Across the street, the flickering yellow sign – as if in a David Lynch film – stood alone in the night as the only proof for the now empty building. Züblin it read. One early morning that week, the trucks had arrived and the movers had efficiently packed everything together. On an unlikely day, a shabby farewell party was thrown in one of the offices, hierarchies shortly loosened up – I imagined – as music filled up the street. From my window, the compound looked quite daunting now. Lightening threatened the sky against Abbey’s hurtful voice.
Nearby, cars flashing in the highway pulled me out of my own domestic trance. Here I was. At a cross junction, every chance lying ahead of me.

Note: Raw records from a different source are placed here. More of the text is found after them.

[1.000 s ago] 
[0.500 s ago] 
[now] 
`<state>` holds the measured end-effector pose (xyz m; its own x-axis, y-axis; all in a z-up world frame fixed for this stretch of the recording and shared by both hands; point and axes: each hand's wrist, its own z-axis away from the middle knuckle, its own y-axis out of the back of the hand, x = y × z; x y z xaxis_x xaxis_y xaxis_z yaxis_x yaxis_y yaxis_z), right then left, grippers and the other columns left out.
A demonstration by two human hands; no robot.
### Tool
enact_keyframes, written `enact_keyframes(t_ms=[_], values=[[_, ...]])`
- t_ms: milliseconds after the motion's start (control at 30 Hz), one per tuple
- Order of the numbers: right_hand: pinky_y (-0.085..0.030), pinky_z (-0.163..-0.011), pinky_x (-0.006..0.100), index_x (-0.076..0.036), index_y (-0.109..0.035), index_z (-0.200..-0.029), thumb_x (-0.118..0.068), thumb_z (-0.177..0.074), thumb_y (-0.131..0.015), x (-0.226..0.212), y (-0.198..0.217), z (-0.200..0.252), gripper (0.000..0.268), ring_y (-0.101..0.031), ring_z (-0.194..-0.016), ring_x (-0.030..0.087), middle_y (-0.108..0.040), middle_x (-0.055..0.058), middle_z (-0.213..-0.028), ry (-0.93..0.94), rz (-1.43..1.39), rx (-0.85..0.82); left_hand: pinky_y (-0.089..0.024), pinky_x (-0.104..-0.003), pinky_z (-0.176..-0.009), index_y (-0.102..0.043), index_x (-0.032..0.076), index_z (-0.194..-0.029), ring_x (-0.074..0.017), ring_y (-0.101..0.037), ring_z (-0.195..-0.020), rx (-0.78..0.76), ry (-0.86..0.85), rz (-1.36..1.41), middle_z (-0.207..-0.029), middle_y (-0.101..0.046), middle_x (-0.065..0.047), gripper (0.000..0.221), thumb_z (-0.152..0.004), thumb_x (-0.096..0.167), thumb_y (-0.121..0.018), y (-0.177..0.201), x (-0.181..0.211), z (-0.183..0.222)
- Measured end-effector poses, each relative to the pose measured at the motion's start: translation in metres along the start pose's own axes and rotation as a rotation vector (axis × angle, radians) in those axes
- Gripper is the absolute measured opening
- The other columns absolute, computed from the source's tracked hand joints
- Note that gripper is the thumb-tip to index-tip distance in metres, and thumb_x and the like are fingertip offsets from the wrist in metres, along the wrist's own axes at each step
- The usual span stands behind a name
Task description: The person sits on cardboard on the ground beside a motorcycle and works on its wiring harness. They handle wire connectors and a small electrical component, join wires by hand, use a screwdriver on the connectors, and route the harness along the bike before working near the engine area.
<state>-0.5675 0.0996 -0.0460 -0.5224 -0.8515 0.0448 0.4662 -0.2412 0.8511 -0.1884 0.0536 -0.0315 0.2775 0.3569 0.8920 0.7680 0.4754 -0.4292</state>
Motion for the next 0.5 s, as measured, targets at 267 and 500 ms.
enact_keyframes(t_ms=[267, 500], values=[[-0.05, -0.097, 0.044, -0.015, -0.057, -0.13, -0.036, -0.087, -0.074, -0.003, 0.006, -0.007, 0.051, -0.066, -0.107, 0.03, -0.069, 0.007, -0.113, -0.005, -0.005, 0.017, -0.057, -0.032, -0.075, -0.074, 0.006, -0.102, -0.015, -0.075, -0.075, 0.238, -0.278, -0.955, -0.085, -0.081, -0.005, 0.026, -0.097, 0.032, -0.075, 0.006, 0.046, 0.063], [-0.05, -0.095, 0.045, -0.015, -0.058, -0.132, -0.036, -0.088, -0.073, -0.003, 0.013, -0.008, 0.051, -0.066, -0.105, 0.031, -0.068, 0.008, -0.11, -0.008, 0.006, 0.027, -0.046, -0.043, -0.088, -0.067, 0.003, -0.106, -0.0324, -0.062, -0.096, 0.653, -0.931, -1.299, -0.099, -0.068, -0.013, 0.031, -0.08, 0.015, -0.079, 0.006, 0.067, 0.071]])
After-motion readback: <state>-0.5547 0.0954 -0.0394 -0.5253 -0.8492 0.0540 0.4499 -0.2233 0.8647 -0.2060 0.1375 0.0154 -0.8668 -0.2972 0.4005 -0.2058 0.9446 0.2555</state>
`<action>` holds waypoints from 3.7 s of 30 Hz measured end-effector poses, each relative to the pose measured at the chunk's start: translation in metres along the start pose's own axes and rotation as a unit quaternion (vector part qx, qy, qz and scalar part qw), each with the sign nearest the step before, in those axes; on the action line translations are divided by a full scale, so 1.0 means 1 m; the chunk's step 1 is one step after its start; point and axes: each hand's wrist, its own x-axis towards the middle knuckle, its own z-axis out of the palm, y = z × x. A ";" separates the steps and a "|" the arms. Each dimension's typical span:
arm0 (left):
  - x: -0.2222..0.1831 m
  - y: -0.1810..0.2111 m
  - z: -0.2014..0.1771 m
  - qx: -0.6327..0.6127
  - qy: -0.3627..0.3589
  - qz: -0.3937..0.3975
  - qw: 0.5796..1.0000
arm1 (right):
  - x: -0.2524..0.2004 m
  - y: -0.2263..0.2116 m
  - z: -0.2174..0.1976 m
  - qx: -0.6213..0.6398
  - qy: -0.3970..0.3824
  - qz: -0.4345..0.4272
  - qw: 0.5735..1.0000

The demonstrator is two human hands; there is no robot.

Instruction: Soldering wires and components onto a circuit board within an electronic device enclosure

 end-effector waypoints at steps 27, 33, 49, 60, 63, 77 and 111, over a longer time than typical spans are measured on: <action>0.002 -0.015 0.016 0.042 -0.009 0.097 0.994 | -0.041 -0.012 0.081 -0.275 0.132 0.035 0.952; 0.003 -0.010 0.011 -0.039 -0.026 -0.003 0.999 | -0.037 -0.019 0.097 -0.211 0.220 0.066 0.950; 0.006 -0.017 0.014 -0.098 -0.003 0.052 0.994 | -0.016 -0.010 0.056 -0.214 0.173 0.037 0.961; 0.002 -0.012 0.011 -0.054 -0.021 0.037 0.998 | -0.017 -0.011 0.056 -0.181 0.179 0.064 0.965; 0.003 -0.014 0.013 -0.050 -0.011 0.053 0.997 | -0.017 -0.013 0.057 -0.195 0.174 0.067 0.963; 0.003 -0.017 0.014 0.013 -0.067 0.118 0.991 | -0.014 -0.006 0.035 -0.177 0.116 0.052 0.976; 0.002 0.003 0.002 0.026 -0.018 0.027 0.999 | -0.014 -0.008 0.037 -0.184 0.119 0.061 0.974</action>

Next morning the roads were deserted, silvery and slippery, hurting the eyes under the blinding sun. Days seemed to stroll one after the other without any auspicious sign. No magic was due to happen. It was time to move on.
The following night I dreamt of Vincent. He was wearing his worn out red pullover, the one we had found together in the back sit of a cab in Rom and which he had grew so fond of ever since. He was blowing colorfull party baloons in my dream, going red in the face and stumping his feet with laughter onto the ground.

The red pullover now layed in a wooden box full of bug and dust. Inside a hand full of small objects, my life’s wrecks. A golden lighter, his empty lavanda shaving cream, my silver cigarette case, my grandmother’s wood comb and wrist watch, our house keys in a keyholder with a small devil… my heart grew small and tight at the thought of it!

I was starting to see the enormity of the task ahead of me. A whole life to live, to fill in with words and feelings and people… I didn’t seem to come around and talk me into relaxing and seeing it as a rather normal thing. What to do with the rest of this life? It felt outrageous.